Exercise
Copy each line that includes the string "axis" from the material into your answer.

Available data
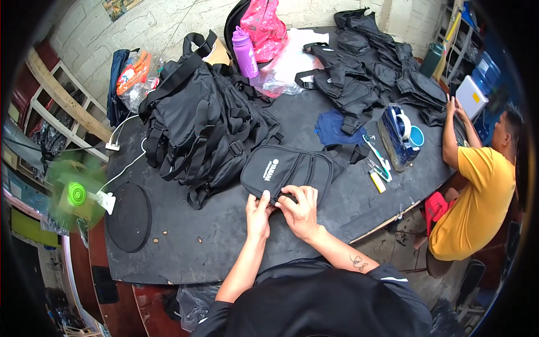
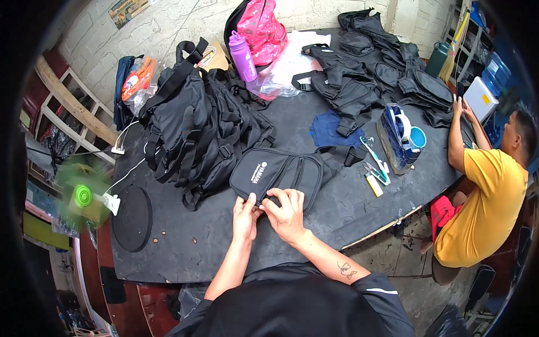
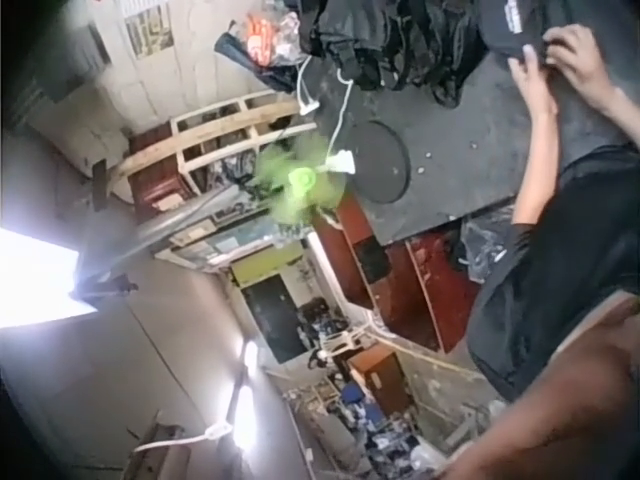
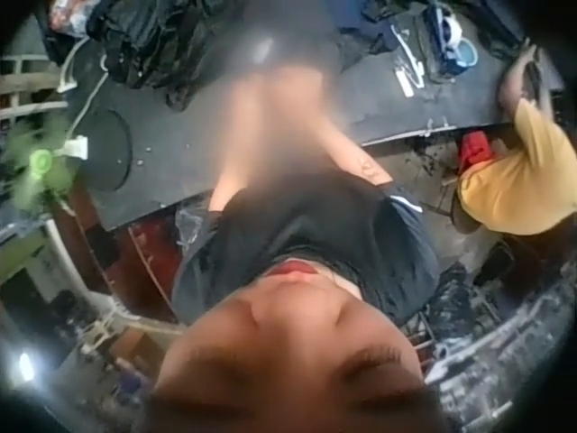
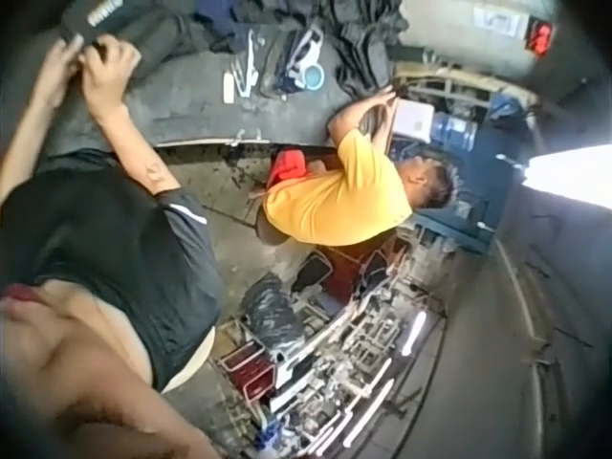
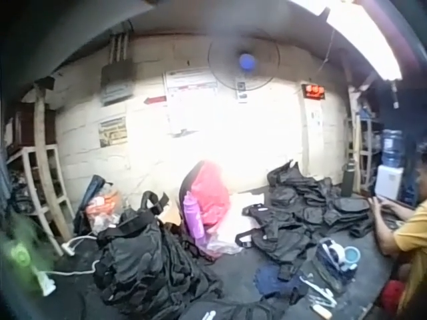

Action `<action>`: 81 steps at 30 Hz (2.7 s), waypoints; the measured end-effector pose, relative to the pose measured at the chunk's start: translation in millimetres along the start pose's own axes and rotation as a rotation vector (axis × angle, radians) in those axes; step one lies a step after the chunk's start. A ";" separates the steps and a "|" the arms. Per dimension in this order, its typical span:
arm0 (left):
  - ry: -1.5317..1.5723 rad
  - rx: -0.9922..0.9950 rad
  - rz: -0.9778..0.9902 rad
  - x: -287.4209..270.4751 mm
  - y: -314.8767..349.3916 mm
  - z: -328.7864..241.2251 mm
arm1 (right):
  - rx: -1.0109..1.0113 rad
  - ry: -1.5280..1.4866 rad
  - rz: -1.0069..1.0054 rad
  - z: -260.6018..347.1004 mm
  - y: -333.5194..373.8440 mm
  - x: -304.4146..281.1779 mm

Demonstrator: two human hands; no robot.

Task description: The recorder is inspecting, cleaning, and finishing small black shoulder bags at a workbench.

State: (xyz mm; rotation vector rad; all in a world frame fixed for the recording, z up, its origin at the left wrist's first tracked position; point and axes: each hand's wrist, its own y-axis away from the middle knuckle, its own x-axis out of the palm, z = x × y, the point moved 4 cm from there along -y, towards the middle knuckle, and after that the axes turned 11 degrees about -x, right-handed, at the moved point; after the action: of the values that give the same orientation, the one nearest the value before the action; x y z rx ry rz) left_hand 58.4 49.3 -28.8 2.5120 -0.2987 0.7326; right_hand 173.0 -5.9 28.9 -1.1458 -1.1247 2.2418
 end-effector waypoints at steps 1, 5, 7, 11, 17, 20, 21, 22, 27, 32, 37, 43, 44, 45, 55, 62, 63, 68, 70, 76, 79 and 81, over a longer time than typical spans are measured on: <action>0.001 0.001 0.004 4.3 -0.8 0.7 | -0.009 0.049 0.023 1.2 -3.3 -3.2; -0.065 0.280 -0.039 21.8 6.8 -18.8 | -0.148 0.046 0.039 0.6 -10.1 -14.9; -0.114 0.329 -0.030 25.4 7.5 -26.4 | -0.178 0.035 0.031 0.9 -13.5 -18.1; -0.177 0.288 -0.148 7.9 -3.2 -25.4 | -0.049 -0.059 0.045 -11.5 -9.1 -2.6; -0.937 0.448 -0.301 0.4 11.5 -25.6 | 0.069 -0.173 0.206 -20.8 -6.7 8.9; -0.954 0.335 -0.311 3.1 7.7 -21.1 | 0.021 -0.254 0.282 -25.8 -9.4 5.1; -0.921 0.327 -0.306 0.8 5.6 -18.7 | 0.008 -0.298 0.325 -28.0 -9.3 4.2; -0.922 0.327 -0.306 2.1 6.3 -19.2 | 0.047 -0.403 0.325 -35.2 -7.2 5.0; -1.078 0.451 -0.299 11.7 14.0 -26.7 | 0.120 -0.410 0.320 -45.7 -22.8 8.2; -0.851 0.364 -0.164 -6.7 6.8 -22.2 | -0.053 -0.138 0.382 -41.0 -43.2 9.6; -0.649 0.351 -0.223 -5.9 12.5 -19.7 | -0.037 -0.193 0.665 -38.1 -54.1 14.0; -1.050 0.581 -0.286 -1.8 19.4 -29.1 | 0.054 -0.162 0.569 -33.7 -32.8 25.9; -1.049 0.579 -0.287 -3.4 18.0 -28.6 | -0.012 -0.098 0.448 -31.9 -28.5 26.0; -0.891 0.464 -0.220 -7.6 11.9 -25.2 | -0.077 -0.035 0.327 -30.7 -25.1 25.2; -0.428 0.096 0.269 -20.2 -6.2 -30.2 | -0.045 0.059 0.217 -33.8 -20.4 30.2; -0.182 0.141 0.091 -11.8 -7.1 -19.2 | -0.127 -0.136 0.338 -4.4 -30.9 17.5; -0.101 0.098 0.046 -11.4 -4.7 -20.5 | -0.132 -0.132 0.339 -5.1 -28.9 20.3; 0.010 -0.106 0.158 -14.7 -21.9 -18.6 | 0.077 -0.400 0.157 -4.0 -26.8 18.5; -0.124 -0.121 0.126 -8.6 -18.6 -21.1 | 0.107 -0.362 0.110 -6.7 -35.2 5.1; -0.172 0.056 0.118 8.4 3.2 -40.2 | 0.482 -0.229 -0.105 -88.1 -54.7 -58.4; -0.044 0.112 0.166 17.3 5.1 -31.8 | 0.481 -0.145 -0.080 -82.9 -54.4 -58.2; 0.143 0.181 0.140 39.9 11.1 -30.0 | 0.308 -0.197 -0.107 -53.9 -55.7 -46.7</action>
State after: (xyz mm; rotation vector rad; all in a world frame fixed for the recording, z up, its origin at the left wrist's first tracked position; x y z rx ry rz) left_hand 74.5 52.8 19.6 2.6095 -0.3761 1.0312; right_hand 242.9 24.5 77.7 -0.7394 -0.8458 2.3778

Expected answer
Action `<action>`: 81 steps at 30 Hz (2.7 s), waypoints; the measured end-effector pose, relative to the pose measured at the chunk's start: translation in millimetres along the start pose's own axes and rotation as a rotation vector (axis × angle, radians) in those axes; step one lies a step after the chunk's start. A ";" separates the steps and a "|" the arms. Per dimension in this order, its typical span:
State: (xyz mm; rotation vector rad; all in a world frame fixed for the recording, z up, its origin at the left wrist's first tracked position; point and axes: each hand's wrist, its own y-axis away from the middle knuckle, its own x-axis out of the palm, z = x × y, the point moved 4 cm from there along -y, towards the middle knuckle, and after that the axes turned 11 degrees about -x, right-handed, at the moved point; after the action: of the values that give the same orientation, the one nearest the value before the action; x y z rx ry rz) left_hand 58.4 49.3 -28.8 2.5120 -0.2987 0.7326; right_hand 173.0 -5.9 28.9 -1.1458 -1.1247 2.2418

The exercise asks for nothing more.